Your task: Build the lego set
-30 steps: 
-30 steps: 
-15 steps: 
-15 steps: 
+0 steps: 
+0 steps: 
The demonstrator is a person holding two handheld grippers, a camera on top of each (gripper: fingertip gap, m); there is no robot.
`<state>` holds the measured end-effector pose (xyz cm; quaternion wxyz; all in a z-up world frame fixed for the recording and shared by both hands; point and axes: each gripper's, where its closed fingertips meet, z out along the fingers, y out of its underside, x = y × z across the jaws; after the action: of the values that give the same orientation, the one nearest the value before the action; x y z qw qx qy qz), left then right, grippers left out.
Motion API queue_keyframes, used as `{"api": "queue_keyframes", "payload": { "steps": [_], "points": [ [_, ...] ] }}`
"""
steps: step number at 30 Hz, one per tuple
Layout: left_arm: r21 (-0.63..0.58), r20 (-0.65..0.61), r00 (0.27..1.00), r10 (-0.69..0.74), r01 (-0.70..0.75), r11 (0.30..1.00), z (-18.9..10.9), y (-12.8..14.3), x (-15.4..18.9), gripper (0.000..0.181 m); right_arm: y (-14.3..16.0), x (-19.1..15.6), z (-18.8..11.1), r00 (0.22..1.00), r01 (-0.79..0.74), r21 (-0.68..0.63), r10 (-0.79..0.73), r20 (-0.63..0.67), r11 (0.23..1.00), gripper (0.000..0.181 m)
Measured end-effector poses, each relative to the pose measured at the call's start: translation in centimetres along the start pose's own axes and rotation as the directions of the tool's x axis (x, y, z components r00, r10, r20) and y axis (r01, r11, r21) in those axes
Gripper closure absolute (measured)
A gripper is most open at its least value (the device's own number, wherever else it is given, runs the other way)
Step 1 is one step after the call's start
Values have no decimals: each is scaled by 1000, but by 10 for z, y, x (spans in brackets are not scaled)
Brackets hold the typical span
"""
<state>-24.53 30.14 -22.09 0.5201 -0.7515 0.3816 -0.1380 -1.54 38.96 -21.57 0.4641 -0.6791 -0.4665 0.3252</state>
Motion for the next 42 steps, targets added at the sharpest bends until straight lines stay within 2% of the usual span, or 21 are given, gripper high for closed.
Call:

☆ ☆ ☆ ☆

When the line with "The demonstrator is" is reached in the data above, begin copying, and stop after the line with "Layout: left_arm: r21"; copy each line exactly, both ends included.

The demonstrator is a person holding two handheld grippers, a camera on top of each (gripper: fingertip gap, m); there is no robot.
`<state>` holds the measured end-effector pose (xyz cm; quaternion wxyz; all in a z-up world frame fixed for the recording and shared by both hands; point and axes: each gripper's, where its closed fingertips meet, z out along the fingers, y out of its underside, x = y × z across the jaws; after the action: of the values that give the same orientation, the one nearest the value before the action; x y z qw qx qy qz), left then right, grippers left out.
Motion API queue_keyframes, used as `{"api": "queue_keyframes", "payload": { "steps": [_], "points": [ [_, ...] ] }}`
"""
steps: step number at 30 Hz, one per tuple
Layout: left_arm: r21 (-0.63..0.58), r20 (-0.65..0.61), r00 (0.27..1.00), r10 (-0.69..0.74), r01 (-0.70..0.75), r11 (0.30..1.00), z (-18.9..10.9), y (-12.8..14.3), x (-15.4..18.9), gripper (0.000..0.181 m); right_arm: y (-14.3..16.0), x (-19.1..15.6), z (-18.8..11.1), r00 (0.22..1.00), r01 (-0.79..0.74), r21 (-0.68..0.63), r10 (-0.79..0.73), r20 (-0.63..0.67), r11 (0.23..1.00), gripper (0.000..0.181 m)

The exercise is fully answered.